Provides a much needed mental and physical break from writing. I know, I know…you never get tired of writing. You prefer to live in the worlds of your books than the real world. But, isn’t your butt hurting right now? Mine is! A non-writing hobby, particularly an outdoor hobby, will get your body AND mind moving and engaged in the corporeal world around you. I know you may not like to hear it, but being outside is good for you. Getting away from your desk and into nature can be particularly helpful if you find yourself stuck on a plot point or dreading another round of copy editing. Think of it like a reset button. The best part is that getting that regular shot of endorphins can be as easy and close to home as container gardening on your patio or bird-watching in your neighborhood, or as adventurous and strenuous as weekend trail hiking or volunteering to guide sight-seeing tours in your city.

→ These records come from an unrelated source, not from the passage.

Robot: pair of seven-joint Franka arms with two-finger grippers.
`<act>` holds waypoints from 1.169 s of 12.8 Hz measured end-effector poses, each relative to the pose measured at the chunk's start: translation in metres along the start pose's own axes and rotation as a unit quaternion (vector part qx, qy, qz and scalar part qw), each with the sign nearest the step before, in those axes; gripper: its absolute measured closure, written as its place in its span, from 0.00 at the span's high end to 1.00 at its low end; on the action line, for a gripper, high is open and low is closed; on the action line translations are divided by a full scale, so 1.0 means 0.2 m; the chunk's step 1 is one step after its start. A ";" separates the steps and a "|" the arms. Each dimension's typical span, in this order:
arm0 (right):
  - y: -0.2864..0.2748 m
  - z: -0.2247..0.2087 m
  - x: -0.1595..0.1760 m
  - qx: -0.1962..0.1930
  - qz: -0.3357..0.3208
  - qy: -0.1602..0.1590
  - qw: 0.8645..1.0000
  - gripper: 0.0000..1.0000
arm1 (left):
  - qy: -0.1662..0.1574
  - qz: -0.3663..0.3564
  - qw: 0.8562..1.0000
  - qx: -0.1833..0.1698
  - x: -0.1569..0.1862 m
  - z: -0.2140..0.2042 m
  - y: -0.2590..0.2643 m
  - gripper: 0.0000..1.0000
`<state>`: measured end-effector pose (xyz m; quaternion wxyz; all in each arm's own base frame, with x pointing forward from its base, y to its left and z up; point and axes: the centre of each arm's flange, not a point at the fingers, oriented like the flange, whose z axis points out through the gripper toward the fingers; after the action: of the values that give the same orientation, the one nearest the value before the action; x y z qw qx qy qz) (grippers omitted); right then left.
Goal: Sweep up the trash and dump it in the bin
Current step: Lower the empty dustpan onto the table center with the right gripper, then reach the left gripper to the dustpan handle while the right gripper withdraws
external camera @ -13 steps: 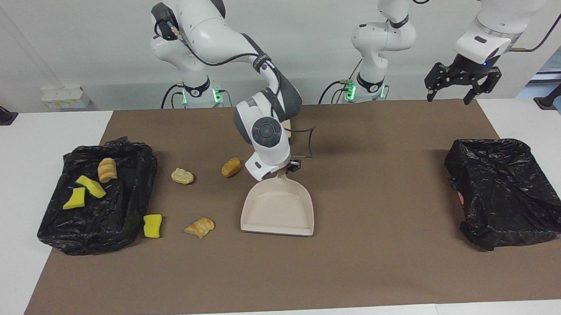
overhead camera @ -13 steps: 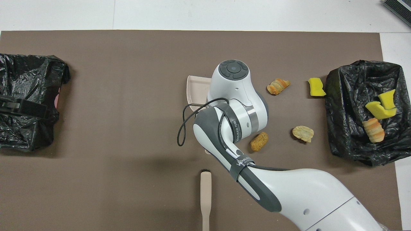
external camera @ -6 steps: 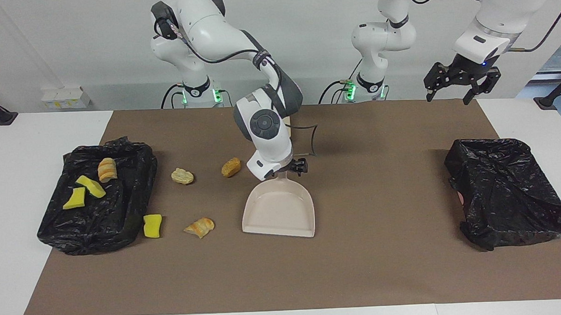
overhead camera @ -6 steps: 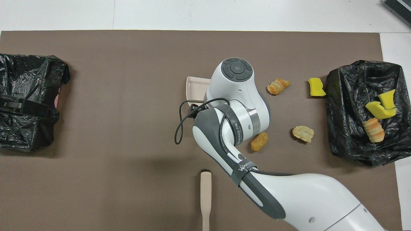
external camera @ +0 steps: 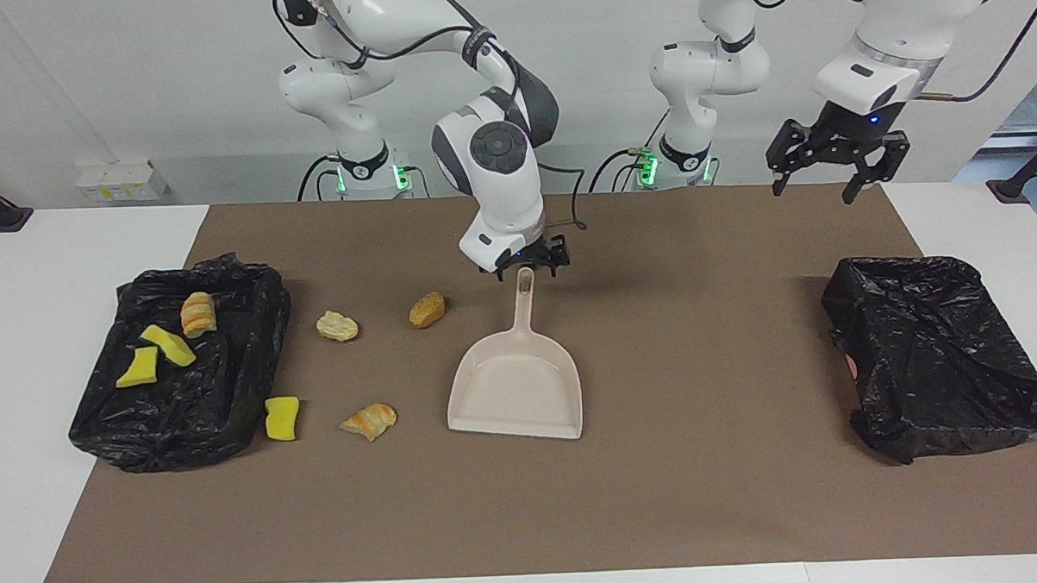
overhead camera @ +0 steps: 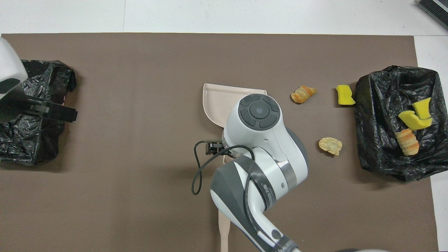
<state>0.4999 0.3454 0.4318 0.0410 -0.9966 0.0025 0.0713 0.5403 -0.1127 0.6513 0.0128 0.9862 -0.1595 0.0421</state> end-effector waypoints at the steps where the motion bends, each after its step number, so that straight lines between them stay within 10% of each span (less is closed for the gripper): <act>1: 0.04 -0.03 -0.08 -0.005 -0.002 0.002 1.000 1.00 | 0.004 0.014 1.000 -0.001 0.03 0.03 0.08 1.00; 7: 0.02 0.09 -0.51 -0.024 -0.007 0.014 1.000 1.00 | 0.038 0.033 0.999 -0.011 0.14 0.31 0.58 1.00; 15: -0.07 0.17 -0.97 -0.040 0.008 0.014 0.999 1.00 | 0.003 0.024 1.000 -0.020 0.22 1.08 1.29 1.00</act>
<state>0.3035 0.3619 0.4276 0.0006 -0.9983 0.0080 0.0573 0.5183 -0.3791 0.4440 0.0318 0.9815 -0.1837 0.0425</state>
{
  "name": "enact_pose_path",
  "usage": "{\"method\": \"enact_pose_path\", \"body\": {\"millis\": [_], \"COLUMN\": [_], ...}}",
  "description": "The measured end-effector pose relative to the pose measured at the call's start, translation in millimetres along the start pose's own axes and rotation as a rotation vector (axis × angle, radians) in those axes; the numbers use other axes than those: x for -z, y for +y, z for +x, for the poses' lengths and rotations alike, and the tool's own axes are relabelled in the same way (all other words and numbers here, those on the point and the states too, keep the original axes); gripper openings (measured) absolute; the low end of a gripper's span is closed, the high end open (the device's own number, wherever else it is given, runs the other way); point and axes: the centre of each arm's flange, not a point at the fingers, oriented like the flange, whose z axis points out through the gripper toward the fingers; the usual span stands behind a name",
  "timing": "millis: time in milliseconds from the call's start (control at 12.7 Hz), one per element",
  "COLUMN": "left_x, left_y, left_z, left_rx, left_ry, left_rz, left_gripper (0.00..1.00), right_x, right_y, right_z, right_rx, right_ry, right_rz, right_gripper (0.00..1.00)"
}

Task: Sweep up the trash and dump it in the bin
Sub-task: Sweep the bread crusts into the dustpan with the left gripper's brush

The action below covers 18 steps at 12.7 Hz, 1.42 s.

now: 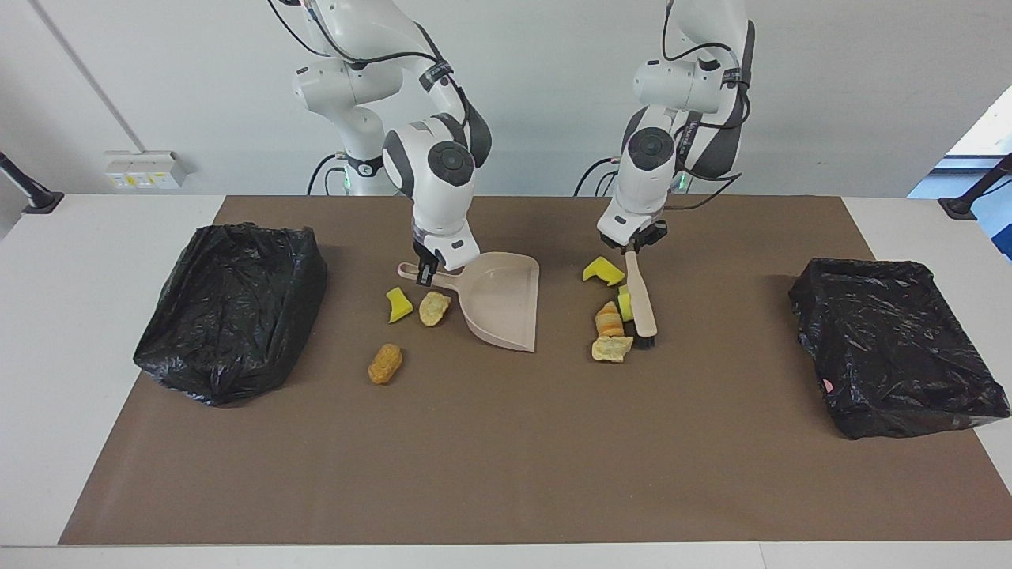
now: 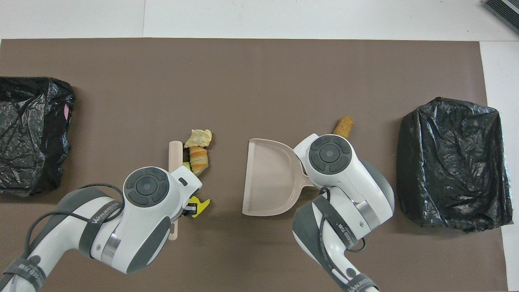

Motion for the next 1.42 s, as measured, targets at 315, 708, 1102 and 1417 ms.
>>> {"method": "enact_pose_path", "body": {"millis": [315, 708, 1102, 1417], "left_x": [11, 12, 43, 67], "left_y": [46, 98, 144, 140], "left_z": [-1, -9, -32, -35], "left_rx": [-0.050, -0.075, -0.134, -0.015], "left_ry": [0.038, 0.018, -0.025, -0.100], "left_rz": [-0.060, -0.177, -0.233, -0.204], "left_gripper": [0.26, 0.26, 0.26, 0.26], "right_x": [0, 0, 0, 0], "right_y": [0, -1, -1, -1], "right_z": [0, 0, 0, 0], "right_rx": [-0.004, -0.006, -0.008, -0.008], "right_ry": [0.000, -0.003, -0.003, -0.003], "right_rz": [0.000, 0.003, 0.003, 0.003], "right_gripper": [0.32, 0.32, 0.32, 0.32]}}
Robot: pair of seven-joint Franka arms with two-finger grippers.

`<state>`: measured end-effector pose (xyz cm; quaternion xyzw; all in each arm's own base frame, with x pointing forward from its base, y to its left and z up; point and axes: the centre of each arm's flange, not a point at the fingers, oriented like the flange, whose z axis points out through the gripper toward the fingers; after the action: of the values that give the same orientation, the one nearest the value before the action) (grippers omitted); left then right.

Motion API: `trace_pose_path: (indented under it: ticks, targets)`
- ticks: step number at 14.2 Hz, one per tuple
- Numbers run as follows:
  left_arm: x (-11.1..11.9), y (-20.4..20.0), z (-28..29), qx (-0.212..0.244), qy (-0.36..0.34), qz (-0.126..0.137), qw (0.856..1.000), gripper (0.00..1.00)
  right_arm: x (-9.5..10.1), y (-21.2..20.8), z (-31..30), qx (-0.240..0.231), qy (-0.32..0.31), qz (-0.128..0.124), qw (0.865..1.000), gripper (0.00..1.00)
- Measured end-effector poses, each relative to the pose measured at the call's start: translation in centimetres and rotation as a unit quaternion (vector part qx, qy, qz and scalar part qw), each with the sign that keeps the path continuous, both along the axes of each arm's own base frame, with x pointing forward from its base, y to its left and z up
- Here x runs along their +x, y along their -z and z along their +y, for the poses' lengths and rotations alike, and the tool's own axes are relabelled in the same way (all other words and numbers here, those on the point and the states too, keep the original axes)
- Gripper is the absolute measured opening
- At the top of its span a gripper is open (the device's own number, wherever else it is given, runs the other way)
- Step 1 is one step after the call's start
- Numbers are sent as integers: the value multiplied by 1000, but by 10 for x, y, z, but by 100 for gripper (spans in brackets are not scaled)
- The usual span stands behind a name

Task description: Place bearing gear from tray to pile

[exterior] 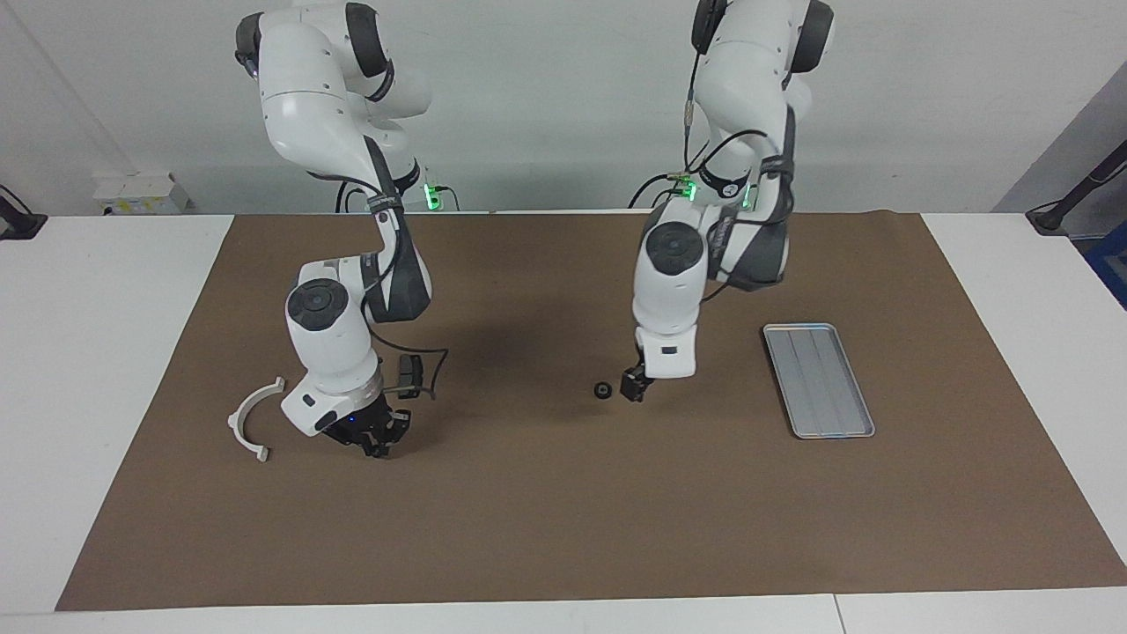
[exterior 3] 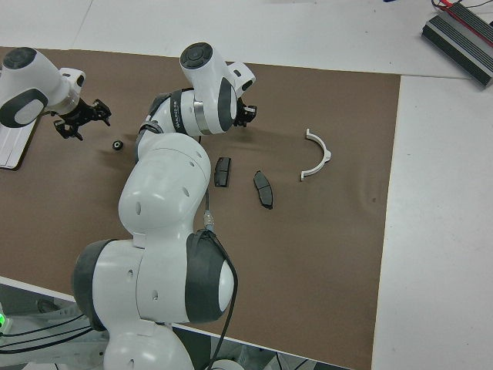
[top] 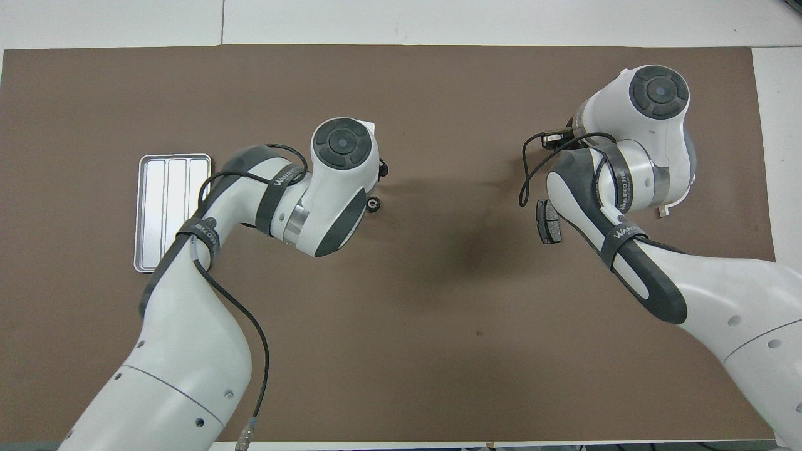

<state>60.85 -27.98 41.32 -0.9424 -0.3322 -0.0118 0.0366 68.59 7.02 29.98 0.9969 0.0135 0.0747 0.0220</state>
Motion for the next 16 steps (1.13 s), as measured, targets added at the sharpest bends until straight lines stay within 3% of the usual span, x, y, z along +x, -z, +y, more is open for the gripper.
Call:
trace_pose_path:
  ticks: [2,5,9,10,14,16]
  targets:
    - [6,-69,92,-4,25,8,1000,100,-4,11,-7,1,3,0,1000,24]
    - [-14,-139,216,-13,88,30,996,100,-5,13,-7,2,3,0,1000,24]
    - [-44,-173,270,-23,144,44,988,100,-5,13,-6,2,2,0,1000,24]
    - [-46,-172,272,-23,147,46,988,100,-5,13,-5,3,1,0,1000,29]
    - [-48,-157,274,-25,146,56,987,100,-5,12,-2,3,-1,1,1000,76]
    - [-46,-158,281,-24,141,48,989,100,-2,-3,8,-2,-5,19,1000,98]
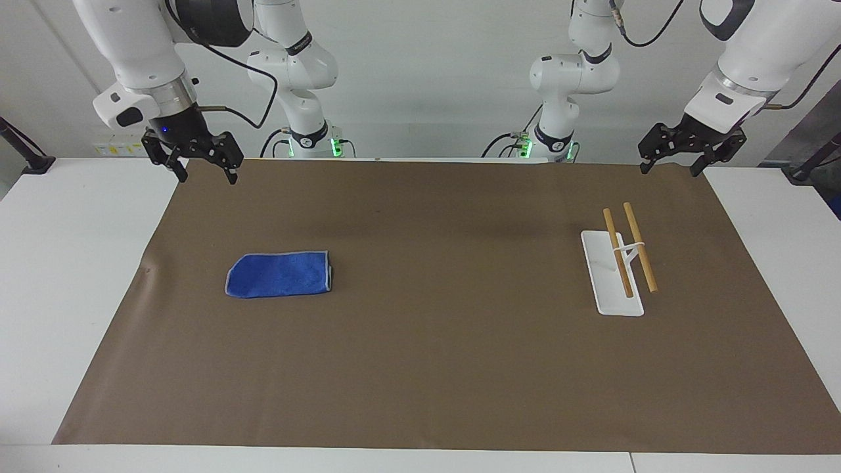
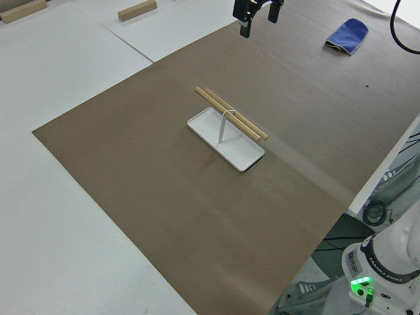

Fuels your imagination. It’s true—the more experiences you have, the more you have to write about! I’m not talking earth-shattering experiences, either; no need to go sky-diving or climb Mount Everest, though if those happen to be on your bucket list, have at it! Even low-key pastimes—like coin collecting, breadmaking, fencing, or operating a ham radio—can enhance the depth of your experiences and the breadth of your knowledge, which in turn can enrich your worldbuilding. I personally think the best non-writing hobbies are those that are creative, productive, or educational in nature, because they engage your mind and challenge you to think in new ways. And of course, those experiences can also be folded into your stories through character traits or plot devices. They might even lead to new story ideas: “While fiddling around on his friend’s wireless radio equipment one night, a baker stumbles upon a coin antiquities heist being planned by the Olympic fencing team.”  Well, maybe not that story…

Makes you more interesting and well-rounded. Tell me what sparkles more—a two-sided diamond or one that is multifaceted? Having more interests means you are more dimensional and more…well, interesting. This may not rank high on your list of stuff to care about, but imagine one day being asked to do an author interview. Of course you’ll be expected to talk about your writing, but wouldn’t it be grand to also chat about your other side hobbies and how they inspire your writing and inform your personality? I know one writer who creates custom cocktails for books and another who has taken up beekeeping. Beekeping! Non-writing pastimes also provide dynamic content for posts on social media platforms, which can help your readers better connect with you as a real human with a real life. Sure, they might follow you for your stories and writing advice, but they’ll stay for your adventures in upcycling kitchen utensils into coat hooks!

On a final note, now that I’ve encouraged you to go out and diversify your pastime activities, remember what we said about balance? A multitude of experiences can make a phenomenal foundation for writing, but only if you actually sit down to write. That is, don’t get so wrapped up in those non-writing activities that you neglect your inner author! Don’t get me wrong…it’s fantastic if you’ve picked up radio operating and baking and coin-collecting, but if you don’t write that Olympic fencing team heist novel, who will?